* **Exercise description**
Reproduce every line that appears below, precisely and completely.

Stored data:
● ● ● ● ●

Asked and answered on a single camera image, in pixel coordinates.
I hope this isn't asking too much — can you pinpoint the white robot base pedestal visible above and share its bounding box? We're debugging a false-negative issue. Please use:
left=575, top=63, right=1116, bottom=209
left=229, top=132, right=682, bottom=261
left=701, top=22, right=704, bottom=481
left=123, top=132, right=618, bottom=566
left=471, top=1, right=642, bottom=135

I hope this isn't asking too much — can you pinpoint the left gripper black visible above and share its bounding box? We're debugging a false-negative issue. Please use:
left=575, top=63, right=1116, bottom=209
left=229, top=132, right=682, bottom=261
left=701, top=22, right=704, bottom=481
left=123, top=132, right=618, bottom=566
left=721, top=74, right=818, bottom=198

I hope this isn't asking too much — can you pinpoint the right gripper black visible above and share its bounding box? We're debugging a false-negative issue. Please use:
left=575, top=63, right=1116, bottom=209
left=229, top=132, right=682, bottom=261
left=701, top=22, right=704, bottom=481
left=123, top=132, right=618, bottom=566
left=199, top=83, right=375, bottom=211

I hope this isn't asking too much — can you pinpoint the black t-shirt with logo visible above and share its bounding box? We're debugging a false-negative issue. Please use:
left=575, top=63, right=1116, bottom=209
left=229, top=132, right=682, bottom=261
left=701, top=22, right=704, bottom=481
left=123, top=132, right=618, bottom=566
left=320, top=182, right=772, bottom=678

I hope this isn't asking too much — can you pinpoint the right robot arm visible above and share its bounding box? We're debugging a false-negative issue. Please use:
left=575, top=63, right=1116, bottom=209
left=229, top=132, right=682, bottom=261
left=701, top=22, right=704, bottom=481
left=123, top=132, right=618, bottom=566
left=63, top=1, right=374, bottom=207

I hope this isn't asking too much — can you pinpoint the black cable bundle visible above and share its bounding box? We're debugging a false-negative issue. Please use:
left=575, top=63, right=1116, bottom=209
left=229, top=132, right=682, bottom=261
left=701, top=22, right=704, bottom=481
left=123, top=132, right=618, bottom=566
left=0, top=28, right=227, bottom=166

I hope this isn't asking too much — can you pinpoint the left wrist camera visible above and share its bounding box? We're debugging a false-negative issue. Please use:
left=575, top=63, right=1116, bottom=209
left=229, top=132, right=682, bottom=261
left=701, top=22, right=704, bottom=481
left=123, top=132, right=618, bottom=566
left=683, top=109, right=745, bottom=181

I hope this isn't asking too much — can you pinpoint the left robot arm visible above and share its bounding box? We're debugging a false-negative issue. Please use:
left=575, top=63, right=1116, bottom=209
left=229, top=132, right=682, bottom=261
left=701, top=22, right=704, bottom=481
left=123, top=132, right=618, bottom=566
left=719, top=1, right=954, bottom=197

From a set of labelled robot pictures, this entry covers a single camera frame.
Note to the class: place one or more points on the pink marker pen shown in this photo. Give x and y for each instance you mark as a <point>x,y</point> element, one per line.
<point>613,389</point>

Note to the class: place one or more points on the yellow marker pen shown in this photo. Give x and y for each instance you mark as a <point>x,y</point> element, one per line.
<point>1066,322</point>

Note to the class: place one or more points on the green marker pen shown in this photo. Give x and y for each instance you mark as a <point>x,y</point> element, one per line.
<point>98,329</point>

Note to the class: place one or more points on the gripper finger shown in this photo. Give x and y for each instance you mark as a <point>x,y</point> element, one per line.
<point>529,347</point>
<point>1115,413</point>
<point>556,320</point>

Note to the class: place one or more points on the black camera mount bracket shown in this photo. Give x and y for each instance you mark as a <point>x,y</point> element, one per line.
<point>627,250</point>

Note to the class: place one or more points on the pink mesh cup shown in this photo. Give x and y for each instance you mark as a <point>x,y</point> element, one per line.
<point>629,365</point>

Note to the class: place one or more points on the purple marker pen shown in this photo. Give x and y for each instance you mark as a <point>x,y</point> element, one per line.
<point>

● ● ● ● ●

* **Response**
Asked and answered on a single camera image, in pixel coordinates.
I hope this isn't asking too much — can you pinpoint the white robot base pedestal visible above and share its bounding box? We're debugging a false-negative issue. Please use:
left=575, top=63, right=1116, bottom=209
left=229, top=132, right=682, bottom=261
left=701, top=22, right=704, bottom=481
left=123, top=132, right=618, bottom=566
left=471, top=1, right=642, bottom=135

I hope this isn't asking too much — can you pinpoint the left gripper black visible above and share its bounding box? We're debugging a false-negative issue. Please use:
left=575, top=63, right=1116, bottom=209
left=229, top=132, right=682, bottom=261
left=701, top=22, right=704, bottom=481
left=123, top=132, right=618, bottom=566
left=721, top=74, right=818, bottom=198

I hope this isn't asking too much — can you pinpoint the right gripper black visible above and share its bounding box? We're debugging a false-negative issue. Please use:
left=575, top=63, right=1116, bottom=209
left=229, top=132, right=682, bottom=261
left=701, top=22, right=704, bottom=481
left=123, top=132, right=618, bottom=566
left=199, top=83, right=375, bottom=211

I hope this isn't asking too much — can you pinpoint the black t-shirt with logo visible above and share its bounding box? We're debugging a false-negative issue. Please use:
left=575, top=63, right=1116, bottom=209
left=229, top=132, right=682, bottom=261
left=701, top=22, right=704, bottom=481
left=123, top=132, right=618, bottom=566
left=320, top=182, right=772, bottom=678

I hope this isn't asking too much — can you pinpoint the right robot arm visible above and share its bounding box? We're debugging a false-negative issue. Please use:
left=575, top=63, right=1116, bottom=209
left=229, top=132, right=682, bottom=261
left=701, top=22, right=704, bottom=481
left=123, top=132, right=618, bottom=566
left=63, top=1, right=374, bottom=207

I hope this isn't asking too much — can you pinpoint the black cable bundle visible above and share its bounding box? We're debugging a false-negative issue. Please use:
left=575, top=63, right=1116, bottom=209
left=229, top=132, right=682, bottom=261
left=701, top=22, right=704, bottom=481
left=123, top=132, right=618, bottom=566
left=0, top=28, right=227, bottom=166

I hope this isn't asking too much — can you pinpoint the left wrist camera visible above and share its bounding box? We're debugging a false-negative issue. Please use:
left=575, top=63, right=1116, bottom=209
left=229, top=132, right=682, bottom=261
left=701, top=22, right=704, bottom=481
left=123, top=132, right=618, bottom=566
left=683, top=109, right=745, bottom=181

I hope this isn't asking too much — can you pinpoint the left robot arm visible above and share its bounding box? We're debugging a false-negative issue. Please use:
left=575, top=63, right=1116, bottom=209
left=229, top=132, right=682, bottom=261
left=701, top=22, right=704, bottom=481
left=123, top=132, right=618, bottom=566
left=719, top=1, right=954, bottom=197

From a set of labelled robot pictures, this entry covers a single camera frame.
Note to the class: place one or more points on the pink marker pen shown in this photo. Give x and y for each instance you mark as a <point>x,y</point> element, one per line.
<point>613,389</point>

Note to the class: place one or more points on the yellow marker pen shown in this photo. Give x and y for each instance you mark as a <point>x,y</point> element, one per line.
<point>1066,322</point>

Note to the class: place one or more points on the green marker pen shown in this photo. Give x and y for each instance you mark as a <point>x,y</point> element, one per line.
<point>98,329</point>

Note to the class: place one or more points on the gripper finger shown in this photo. Give x and y for each instance you mark as a <point>x,y</point> element, one per line.
<point>529,347</point>
<point>1115,413</point>
<point>556,320</point>

Note to the class: place one or more points on the black camera mount bracket shown in this photo. Give x and y for each instance you mark as a <point>x,y</point> element, one per line.
<point>627,250</point>

Note to the class: place one or more points on the pink mesh cup shown in this photo. Give x and y for each instance you mark as a <point>x,y</point> element, one per line.
<point>629,365</point>

Note to the class: place one or more points on the purple marker pen shown in this photo. Give x and y for each instance you mark as a <point>x,y</point> element, one per line.
<point>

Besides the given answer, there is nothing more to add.